--- Supplied records ---
■ ■ ■ ■

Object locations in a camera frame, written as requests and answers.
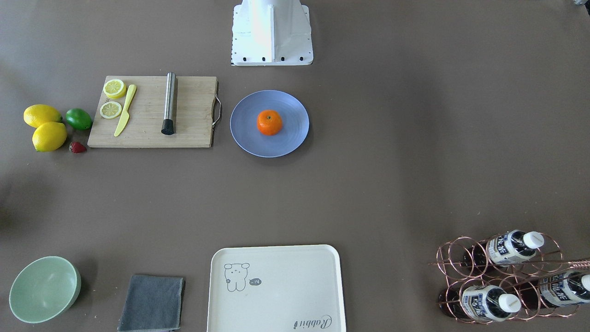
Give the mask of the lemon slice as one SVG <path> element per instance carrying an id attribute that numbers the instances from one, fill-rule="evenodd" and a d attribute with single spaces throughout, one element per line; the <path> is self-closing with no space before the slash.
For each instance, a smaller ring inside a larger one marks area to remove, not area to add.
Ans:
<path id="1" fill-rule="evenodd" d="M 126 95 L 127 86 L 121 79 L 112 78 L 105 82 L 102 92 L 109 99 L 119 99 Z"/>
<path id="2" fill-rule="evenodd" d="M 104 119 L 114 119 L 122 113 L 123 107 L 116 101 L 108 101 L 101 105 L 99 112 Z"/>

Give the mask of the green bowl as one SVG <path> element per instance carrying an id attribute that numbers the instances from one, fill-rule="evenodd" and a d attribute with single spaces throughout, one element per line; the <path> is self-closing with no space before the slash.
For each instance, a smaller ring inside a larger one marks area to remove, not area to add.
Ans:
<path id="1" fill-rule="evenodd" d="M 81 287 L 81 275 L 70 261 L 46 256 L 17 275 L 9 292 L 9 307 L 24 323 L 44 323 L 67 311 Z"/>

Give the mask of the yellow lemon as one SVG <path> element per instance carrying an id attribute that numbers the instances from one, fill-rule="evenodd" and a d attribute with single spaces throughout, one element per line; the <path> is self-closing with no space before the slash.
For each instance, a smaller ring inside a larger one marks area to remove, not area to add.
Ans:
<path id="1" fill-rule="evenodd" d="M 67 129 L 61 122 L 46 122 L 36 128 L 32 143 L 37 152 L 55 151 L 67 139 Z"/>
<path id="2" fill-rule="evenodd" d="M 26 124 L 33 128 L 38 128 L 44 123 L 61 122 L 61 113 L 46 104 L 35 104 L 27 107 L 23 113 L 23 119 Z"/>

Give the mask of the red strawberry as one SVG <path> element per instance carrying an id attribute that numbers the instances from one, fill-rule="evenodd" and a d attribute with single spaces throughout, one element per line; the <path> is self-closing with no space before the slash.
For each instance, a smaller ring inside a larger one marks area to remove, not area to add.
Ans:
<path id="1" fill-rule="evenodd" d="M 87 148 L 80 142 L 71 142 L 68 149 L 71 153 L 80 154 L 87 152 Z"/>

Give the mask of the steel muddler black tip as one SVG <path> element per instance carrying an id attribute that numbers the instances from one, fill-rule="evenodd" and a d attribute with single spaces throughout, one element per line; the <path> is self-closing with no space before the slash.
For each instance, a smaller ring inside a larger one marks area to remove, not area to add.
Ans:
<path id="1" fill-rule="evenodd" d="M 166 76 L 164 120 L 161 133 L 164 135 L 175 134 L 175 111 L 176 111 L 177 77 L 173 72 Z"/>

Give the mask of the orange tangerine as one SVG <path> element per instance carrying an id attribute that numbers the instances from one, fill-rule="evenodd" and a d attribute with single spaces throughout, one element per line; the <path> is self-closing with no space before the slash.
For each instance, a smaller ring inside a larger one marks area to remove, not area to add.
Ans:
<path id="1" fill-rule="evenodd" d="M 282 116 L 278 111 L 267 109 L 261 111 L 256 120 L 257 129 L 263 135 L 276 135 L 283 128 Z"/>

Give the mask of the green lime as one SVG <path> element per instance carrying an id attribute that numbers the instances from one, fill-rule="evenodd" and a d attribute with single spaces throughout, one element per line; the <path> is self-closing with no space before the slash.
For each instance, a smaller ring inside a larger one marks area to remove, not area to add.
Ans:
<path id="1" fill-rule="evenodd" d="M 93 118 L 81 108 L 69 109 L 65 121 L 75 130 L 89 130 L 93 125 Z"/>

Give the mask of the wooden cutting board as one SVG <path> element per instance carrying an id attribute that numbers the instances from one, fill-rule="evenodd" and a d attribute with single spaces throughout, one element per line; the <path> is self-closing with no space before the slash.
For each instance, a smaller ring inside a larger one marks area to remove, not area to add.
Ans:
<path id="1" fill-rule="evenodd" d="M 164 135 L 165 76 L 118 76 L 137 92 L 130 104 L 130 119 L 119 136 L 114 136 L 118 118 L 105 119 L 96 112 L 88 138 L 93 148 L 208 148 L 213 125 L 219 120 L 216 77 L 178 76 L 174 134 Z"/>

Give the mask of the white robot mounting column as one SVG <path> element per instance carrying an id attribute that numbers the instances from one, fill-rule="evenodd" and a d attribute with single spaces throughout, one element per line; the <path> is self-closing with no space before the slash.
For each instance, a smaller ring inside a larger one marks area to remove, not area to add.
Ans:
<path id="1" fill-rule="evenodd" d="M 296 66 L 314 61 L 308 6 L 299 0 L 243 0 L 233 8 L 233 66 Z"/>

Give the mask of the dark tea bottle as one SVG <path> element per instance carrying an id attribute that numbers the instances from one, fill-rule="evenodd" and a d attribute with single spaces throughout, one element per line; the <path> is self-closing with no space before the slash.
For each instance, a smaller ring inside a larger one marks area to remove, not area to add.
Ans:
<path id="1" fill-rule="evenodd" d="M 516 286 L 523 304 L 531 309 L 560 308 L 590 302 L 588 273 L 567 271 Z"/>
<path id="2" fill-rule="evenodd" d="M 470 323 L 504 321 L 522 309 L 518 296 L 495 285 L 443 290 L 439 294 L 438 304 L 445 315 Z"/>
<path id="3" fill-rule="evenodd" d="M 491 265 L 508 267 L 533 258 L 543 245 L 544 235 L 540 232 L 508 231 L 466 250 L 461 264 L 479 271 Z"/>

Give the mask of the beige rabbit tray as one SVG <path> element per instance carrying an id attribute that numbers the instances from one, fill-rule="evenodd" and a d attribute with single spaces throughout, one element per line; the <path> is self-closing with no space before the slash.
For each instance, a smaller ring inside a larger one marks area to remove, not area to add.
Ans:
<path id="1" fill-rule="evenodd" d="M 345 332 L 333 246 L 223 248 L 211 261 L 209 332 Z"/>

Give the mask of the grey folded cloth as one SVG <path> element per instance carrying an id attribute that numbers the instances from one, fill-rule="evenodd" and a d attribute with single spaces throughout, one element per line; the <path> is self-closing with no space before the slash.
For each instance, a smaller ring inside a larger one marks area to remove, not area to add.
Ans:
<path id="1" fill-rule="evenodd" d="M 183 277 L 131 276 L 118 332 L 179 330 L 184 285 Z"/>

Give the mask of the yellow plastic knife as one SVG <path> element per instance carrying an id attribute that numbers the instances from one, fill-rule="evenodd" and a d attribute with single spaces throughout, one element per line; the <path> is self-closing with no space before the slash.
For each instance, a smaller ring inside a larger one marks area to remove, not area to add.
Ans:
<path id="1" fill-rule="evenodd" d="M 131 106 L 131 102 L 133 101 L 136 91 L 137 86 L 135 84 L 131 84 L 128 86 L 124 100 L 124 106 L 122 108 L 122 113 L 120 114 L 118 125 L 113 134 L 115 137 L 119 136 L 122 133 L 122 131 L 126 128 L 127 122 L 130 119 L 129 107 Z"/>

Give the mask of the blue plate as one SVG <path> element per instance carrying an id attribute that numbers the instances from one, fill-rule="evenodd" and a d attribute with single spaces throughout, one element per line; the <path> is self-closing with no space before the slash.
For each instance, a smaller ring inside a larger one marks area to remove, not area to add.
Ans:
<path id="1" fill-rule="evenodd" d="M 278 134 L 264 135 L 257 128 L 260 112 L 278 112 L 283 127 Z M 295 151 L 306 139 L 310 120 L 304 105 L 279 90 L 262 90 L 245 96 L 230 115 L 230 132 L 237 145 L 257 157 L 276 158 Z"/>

■ ■ ■ ■

Scan the entries for lines with the word "lemon". The number of such lines is the whole answer.

2